Exercise brief:
Return each line of the material below exactly. Begin at the first and end on the line with "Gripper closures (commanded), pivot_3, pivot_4".

Collected material:

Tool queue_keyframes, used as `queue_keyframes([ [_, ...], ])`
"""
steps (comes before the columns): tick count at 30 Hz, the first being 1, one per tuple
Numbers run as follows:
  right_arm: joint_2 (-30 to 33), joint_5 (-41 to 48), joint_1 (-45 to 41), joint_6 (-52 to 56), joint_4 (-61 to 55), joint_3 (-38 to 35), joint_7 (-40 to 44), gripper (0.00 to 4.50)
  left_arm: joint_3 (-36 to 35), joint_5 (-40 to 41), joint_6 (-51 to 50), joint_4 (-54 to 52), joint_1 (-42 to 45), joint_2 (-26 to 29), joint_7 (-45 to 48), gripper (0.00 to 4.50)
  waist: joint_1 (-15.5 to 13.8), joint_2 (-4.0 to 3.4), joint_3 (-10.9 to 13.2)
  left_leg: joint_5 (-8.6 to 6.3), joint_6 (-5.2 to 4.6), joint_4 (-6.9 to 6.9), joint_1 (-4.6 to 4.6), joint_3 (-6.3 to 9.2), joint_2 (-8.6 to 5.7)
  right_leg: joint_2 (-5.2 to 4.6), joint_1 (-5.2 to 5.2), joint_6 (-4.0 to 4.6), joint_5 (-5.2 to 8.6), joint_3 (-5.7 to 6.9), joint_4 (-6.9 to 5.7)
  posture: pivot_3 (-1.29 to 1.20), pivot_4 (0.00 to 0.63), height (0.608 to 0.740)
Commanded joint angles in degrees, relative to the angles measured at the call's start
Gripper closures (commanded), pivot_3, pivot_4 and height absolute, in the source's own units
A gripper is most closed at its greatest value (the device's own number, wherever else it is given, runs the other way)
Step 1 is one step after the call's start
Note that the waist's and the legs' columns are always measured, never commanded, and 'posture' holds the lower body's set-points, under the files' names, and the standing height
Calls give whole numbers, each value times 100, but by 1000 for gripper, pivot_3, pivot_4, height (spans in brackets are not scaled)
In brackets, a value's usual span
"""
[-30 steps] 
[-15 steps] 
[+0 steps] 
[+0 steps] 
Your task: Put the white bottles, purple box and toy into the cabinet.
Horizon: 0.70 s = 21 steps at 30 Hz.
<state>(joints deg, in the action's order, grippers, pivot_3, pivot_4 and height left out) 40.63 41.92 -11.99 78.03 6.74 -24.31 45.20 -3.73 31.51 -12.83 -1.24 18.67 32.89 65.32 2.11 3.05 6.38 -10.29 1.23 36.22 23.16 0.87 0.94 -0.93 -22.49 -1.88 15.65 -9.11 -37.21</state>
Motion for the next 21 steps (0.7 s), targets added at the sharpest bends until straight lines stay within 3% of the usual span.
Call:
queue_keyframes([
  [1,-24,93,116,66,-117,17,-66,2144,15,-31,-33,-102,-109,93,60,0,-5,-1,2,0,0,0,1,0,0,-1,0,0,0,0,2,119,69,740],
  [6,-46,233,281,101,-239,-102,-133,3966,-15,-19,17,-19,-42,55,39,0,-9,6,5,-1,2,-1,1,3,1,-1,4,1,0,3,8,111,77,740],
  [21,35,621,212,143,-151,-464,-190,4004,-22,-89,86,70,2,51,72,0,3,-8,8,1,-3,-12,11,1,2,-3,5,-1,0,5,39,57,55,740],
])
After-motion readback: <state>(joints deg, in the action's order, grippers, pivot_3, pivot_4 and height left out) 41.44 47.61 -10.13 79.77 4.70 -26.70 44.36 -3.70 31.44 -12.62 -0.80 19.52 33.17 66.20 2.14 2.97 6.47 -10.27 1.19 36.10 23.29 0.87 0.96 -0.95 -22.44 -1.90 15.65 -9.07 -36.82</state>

Exercise solution:
Tool queue_keyframes, used as `queue_keyframes([ [_, ...], ])`
"""
steps (comes before the columns): tick count at 30 Hz, the first being 1, one per tuple
Numbers run as follows:
  right_arm: joint_2 (-30 to 33), joint_5 (-41 to 48), joint_1 (-45 to 41), joint_6 (-52 to 56), joint_4 (-61 to 55), joint_3 (-38 to 35), joint_7 (-40 to 44), gripper (0.00 to 4.50)
  left_arm: joint_3 (-36 to 35), joint_5 (-40 to 41), joint_6 (-51 to 50), joint_4 (-54 to 52), joint_1 (-42 to 45), joint_2 (-26 to 29), joint_7 (-45 to 48), gripper (0.00 to 4.50)
  waist: joint_1 (-15.5 to 13.8), joint_2 (-4.0 to 3.4), joint_3 (-10.9 to 13.2)
  left_leg: joint_5 (-8.6 to 6.3), joint_6 (-5.2 to 4.6), joint_4 (-6.9 to 6.9), joint_1 (-4.6 to 4.6), joint_3 (-6.3 to 9.2), joint_2 (-8.6 to 5.7)
  right_leg: joint_2 (-5.2 to 4.6), joint_1 (-5.2 to 5.2), joint_6 (-4.0 to 4.6), joint_5 (-5.2 to 8.6), joint_3 (-5.7 to 6.9), joint_4 (-6.9 to 5.7)
  posture: pivot_3 (-1.29 to 1.20), pivot_4 (0.00 to 0.63), height (0.608 to 0.740)
Commanded joint angles in degrees, relative to the angles measured at the call's start
Gripper closures (commanded), pivot_3, pivot_4 and height absolute, in the source's own units

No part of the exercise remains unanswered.